PROBLEM REQUIREMENTS: Word for word, retype every line of the data.

** DATA EXTRACT follows **

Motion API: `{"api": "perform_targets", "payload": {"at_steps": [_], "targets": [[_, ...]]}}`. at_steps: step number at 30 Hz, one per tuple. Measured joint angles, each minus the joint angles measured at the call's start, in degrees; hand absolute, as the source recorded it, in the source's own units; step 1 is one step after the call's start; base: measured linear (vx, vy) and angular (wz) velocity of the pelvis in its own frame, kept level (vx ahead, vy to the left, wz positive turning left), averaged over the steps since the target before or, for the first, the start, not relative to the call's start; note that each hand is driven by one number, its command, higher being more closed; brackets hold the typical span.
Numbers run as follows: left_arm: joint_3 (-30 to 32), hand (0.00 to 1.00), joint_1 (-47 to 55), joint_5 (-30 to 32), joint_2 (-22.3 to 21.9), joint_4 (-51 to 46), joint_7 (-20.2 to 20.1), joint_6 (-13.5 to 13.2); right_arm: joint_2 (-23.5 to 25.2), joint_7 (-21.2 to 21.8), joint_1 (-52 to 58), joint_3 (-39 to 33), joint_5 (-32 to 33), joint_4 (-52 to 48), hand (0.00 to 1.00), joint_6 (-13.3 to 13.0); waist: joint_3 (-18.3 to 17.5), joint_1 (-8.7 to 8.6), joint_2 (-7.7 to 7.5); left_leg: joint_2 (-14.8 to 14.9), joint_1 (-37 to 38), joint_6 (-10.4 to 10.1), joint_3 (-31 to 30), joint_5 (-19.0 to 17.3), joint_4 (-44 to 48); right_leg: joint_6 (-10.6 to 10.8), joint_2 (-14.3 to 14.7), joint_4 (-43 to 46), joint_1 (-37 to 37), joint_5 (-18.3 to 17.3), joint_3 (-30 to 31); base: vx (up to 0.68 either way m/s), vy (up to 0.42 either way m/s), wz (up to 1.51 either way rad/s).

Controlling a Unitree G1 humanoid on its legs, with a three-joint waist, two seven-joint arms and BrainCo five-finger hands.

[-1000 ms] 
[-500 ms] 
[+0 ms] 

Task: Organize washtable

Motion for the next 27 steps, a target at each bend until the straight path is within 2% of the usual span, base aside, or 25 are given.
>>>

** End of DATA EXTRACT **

REPLY:
Motion API: `{"api": "perform_targets", "payload": {"at_steps": [_], "targets": [[_, ...]]}}`. at_steps: step number at 30 Hz, one per tuple. Measured joint angles, each minus the joint angles measured at the call's start, in degrees; hand absolute, as the source recorded it, in the source's own units; step 1 is one step after the call's start; base: measured linear (vx, vy) and angular (wz) velocity of the pelvis in its own frame, kept level (vx ahead, vy to the left, wz positive turning left), averaged over the steps since the target before or, for the first, the start, not relative to the call's start; note that each hand is driven by one number, its command, higher being more closed; brackets hold the typical span.
Numbers run as follows: left_arm: joint_3 (-30 to 32), hand (0.00 to 1.00), joint_1 (-47 to 55), joint_5 (-30 to 32), joint_2 (-22.3 to 21.9), joint_4 (-51 to 46), joint_7 (-20.2 to 20.1), joint_6 (-13.5 to 13.2); right_arm: joint_2 (-23.5 to 25.2), joint_7 (-21.2 to 21.8), joint_1 (-52 to 58), joint_3 (-39 to 33), joint_5 (-32 to 33), joint_4 (-52 to 48), hand (0.00 to 1.00), joint_6 (-13.3 to 13.0); waist: joint_3 (-18.3 to 17.5), joint_1 (-8.7 to 8.6), joint_2 (-7.7 to 7.5); left_leg: joint_2 (-14.8 to 14.9), joint_1 (-37 to 38), joint_6 (-10.4 to 10.1), joint_3 (-31 to 30), joint_5 (-19.0 to 17.3), joint_4 (-44 to 48); right_leg: joint_6 (-10.6 to 10.8), joint_2 (-14.3 to 14.7), joint_4 (-43 to 46), joint_1 (-37 to 37), joint_5 (-18.3 to 17.3), joint_3 (-30 to 31); base: vx (up to 0.68 either way m/s), vy (up to 0.42 either way m/s), wz (up to 1.51 either way rad/s).

Controlling a Unitree G1 humanoid on its legs, with a three-joint waist, two seven-joint arms and BrainCo five-finger hands.

[-1000 ms] 
[-500 ms] 
[+0 ms] 

Task: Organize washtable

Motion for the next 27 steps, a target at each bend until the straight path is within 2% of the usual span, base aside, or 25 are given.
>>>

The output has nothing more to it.